→ **Instructions to follow**
Restate word for word the lines of the data below, from the first through the one that has "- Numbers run".

→ **Data segment**
___

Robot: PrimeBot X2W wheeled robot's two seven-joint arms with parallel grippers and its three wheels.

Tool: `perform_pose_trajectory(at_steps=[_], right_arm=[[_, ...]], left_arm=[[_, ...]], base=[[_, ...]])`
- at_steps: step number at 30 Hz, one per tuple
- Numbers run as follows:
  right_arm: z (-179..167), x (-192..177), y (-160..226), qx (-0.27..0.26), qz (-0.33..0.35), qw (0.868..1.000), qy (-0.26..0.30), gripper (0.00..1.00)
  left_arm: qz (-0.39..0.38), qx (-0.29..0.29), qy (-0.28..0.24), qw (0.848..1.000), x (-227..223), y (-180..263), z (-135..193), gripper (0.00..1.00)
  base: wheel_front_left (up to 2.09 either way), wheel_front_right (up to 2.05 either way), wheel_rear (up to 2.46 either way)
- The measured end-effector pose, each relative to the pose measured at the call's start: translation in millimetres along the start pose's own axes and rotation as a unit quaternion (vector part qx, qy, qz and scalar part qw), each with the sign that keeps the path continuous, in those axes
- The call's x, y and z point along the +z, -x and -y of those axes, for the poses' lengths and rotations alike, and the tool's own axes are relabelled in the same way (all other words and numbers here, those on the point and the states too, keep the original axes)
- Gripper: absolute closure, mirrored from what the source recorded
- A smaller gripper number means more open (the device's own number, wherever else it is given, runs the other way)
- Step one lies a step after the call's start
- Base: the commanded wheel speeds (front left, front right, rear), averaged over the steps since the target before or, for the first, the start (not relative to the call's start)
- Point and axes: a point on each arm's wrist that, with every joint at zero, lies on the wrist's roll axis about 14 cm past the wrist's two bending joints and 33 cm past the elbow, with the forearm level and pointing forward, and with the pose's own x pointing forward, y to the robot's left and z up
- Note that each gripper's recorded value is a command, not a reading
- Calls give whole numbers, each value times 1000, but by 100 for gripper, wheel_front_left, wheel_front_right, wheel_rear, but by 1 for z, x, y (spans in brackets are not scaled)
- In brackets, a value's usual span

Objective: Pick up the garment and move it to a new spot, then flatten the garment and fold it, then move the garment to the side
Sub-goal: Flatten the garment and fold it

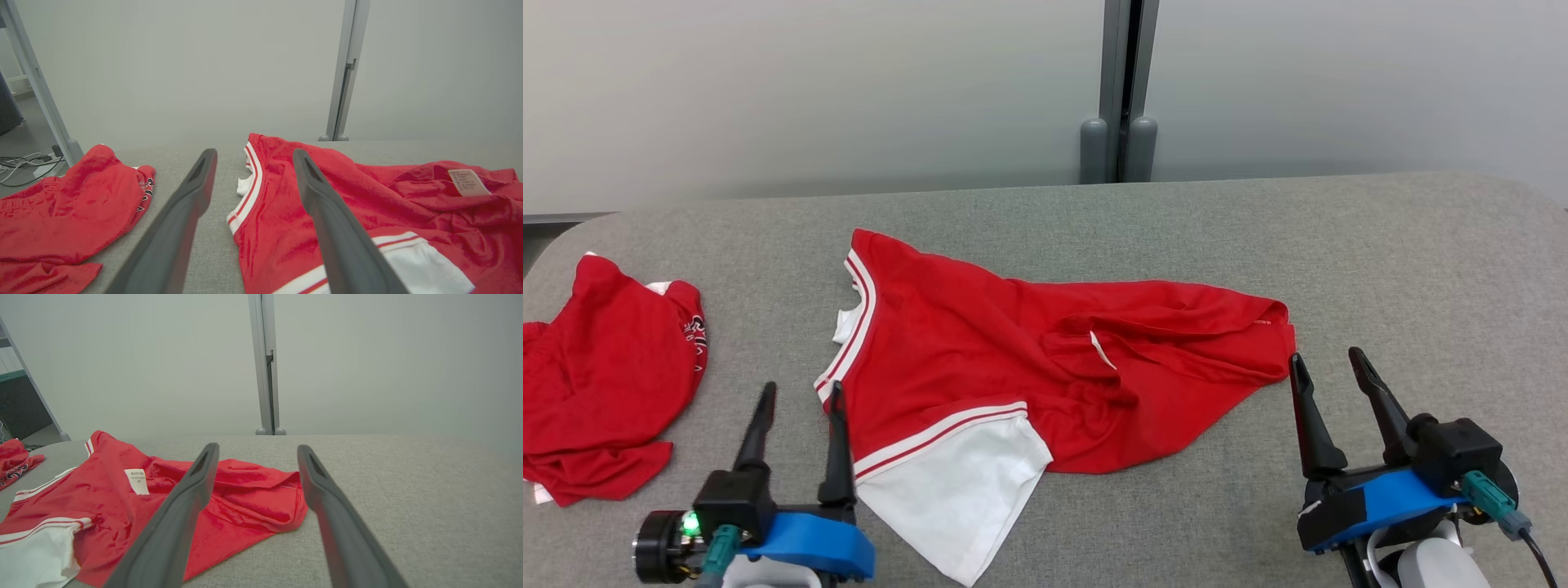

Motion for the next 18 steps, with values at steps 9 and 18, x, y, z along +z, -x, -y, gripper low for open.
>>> perform_pose_trajectory(at_steps=[9, 18], right_arm=[[-1, -1, 2, 2, -3, 1000, -1, 0], [2, -5, 5, -3, -8, 1000, -2, 0]], left_arm=[[-81, -75, 8, 994, -50, 17, 46, 0], [-157, -76, 4, 985, -90, 24, 50, 0]], base=[[0, 0, 0], [0, 0, 0]])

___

→ **Answer section**
Robot: PrimeBot X2W wheeled robot's two seven-joint arms with parallel grippers and its three wheels.

Tool: `perform_pose_trajectory(at_steps=[_], right_arm=[[_, ...]], left_arm=[[_, ...]], base=[[_, ...]])`
- at_steps: step number at 30 Hz, one per tuple
- Numbers run as follows:

Nothing more remains to be added to this answer.